- Ничего особенного, - с деланной небрежностью пожал тот плечами и вдруг посмотрел на художника, внимательно и с нетерпеливым ожиданием, как рыбак смотрит на дрогнувшие поплавки. - Эсмонд Палмер говорил, что свой выигрыш Морель боялся хранить дома. Воры, грабители… Мало ли что. Зато у его друга был, мол, подходящий сейф.
- У друга? - эхом переспросил Эллис.
- У Эрвина Калле.
Художник, кажется, совсем растерялся.
- Да, сейф у меня был. И есть, разумеется - я там храню дорогие краски… А почему вы так смотрите на меня? - он беспомощно переводил взгляд с довольного Лайзо на хмурящегося Эллиса и в конце концов обернулся ко мне, словно за поддержкой. - Леди Виржиния?
- Морель отдавал вам на хранение деньги? - спросила я, и Эллис поморщился, бормоча: "Ну, как же можно так в лоб".
- Нет, что вы, - непонимающе моргнул Эрвин, и вдруг лицо его залила смертельная бледность: - Вы же не хотите сказать, что я…
- Возможно, кто-то вас пытается подставить, мистер Калле, - быстро перебил его детектив и подкупающе улыбнулся. - Не стоит нервничать. А теперь подумайте хорошенько и постарайтесь вспомнить, не отдавал ли вам Пэтси каких-нибудь вещей на хранение? Не обязательно денег. Может, это был сверток? Или коробка, или старинная книга - словом, что угодно, лишь бы туда можно было спрятать несколько банкнот.
- Тогда уж не "несколько", а целую пачку, - не удержалась я от комментария. - Если выигрыш Морелю выплатили не чеком, а в банкнотах, то она должна выйти солидной по объему. Самая крупная банкнота имеет достоинство в пятьдесят хайрейнов, выигрыш у нас составляет около двух тысяч. Итого получается сорок банкнот, жестких и плотных, на шелковой бумаге. Просто так между листами книги такую пачку не заложишь.
- Ценные наблюдения, леди Виржиния, - с неуловимым оттенком иронии заметил Эллис. - Вы обладаете редкой способностью к месту сообщать общеизвестные факты. Разумеется, никто не будет прятать пачку между листами книги, но ведь можно же и вырезать выемку для нее! Впрочем, это все пустые измышления. Мистер Калле, так передавал ли вам что-либо ваш друг незадолго до смерти? - повернулся он художнику - и спиною ко мне, фактически исключая из разговора.

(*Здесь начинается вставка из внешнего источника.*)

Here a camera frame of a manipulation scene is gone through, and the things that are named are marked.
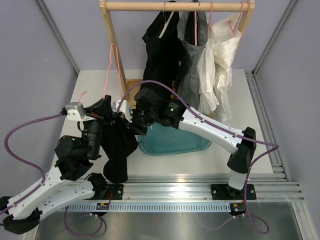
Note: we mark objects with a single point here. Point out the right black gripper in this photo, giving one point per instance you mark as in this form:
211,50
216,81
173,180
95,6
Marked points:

Кофе отчего-то стал отдавать солью.
Я медленно выдохнула и растянула губы в той бездумно-загадочной улыбке, от которой на щеках появляются умильные ямочки, а взгляд становится пустым, будто у куклы. Паршивенькая гримаса, зато ее можно держать часами без всякого напряжения.
- Нет, он не передавал ничего.
- Гм. И даже не заговаривал об этом?
- Нет.
- Хорошо. Возможно, Палмер просто пересказывает слухи. А может, оговаривает вас. У него есть мотив?
- Не знаю.
Изнеможенное бесконечным днем солнце медленно склонялось к горизонту. Лучи его приобретали все более насыщенный ржавый оттенок и ползли вверх по стене; в медово-прозрачном свете парили легкие пылинки. Мне казалось, что при каждом вдохе они царапали горло, но это, конечно, была всего лишь иллюзия.
Как и равенство людей, сидящих за этим столом.
Детектив Управления спокойствия, свободный художник, бывший аферист - и дурочка графиня, возомнившая себя сыщицей.
Поделом тебе, Гинни.
- …Леди Виржиния? - слова Лайзо донеслись как через вату. Я повернула голову, встречаясь с ним взглядом. Зеленые, что у кошки, глаза следили за мною пристально. - Что-то случилось?
- О, нет, - я опустила ресницы. - Просто вспомнила об одном деле, не терпящем отлагательств. Прошу прощения, мне надо перемолвиться словом с мистером Белкрафтом.
- Идите, идите, - махнул рукой Эллис, так и не посмотрев на меня. - И пришлите, пожалуйста, несколько листов бумаги и карандаш, мне нужно сделать кое-какие пометки.
- Вызовите Мадлен, - я указала на серебряный колокольчик и поднялась. - Покидаю вас, господа. Если вам понадобится что-то еще - просите Мадлен или Георга.
Держа спину ровно, как учили монахини в пансионе, я пересекла помещение. В галерее между залом и кухней остановилась. Здесь было сумрачно и тихо. От черного входа, с улицы, доносились негромкие голоса - это Георг что-то втолковывал слугам. Мэдди бойко стучала каблучками наверху - то ли убиралась, то ли раскладывала вещи. Я прислонилась к стене и медленно выдохнула сквозь зубы, чувствуя спиной все изъяны дерева - каждую трещинку, каждый скол.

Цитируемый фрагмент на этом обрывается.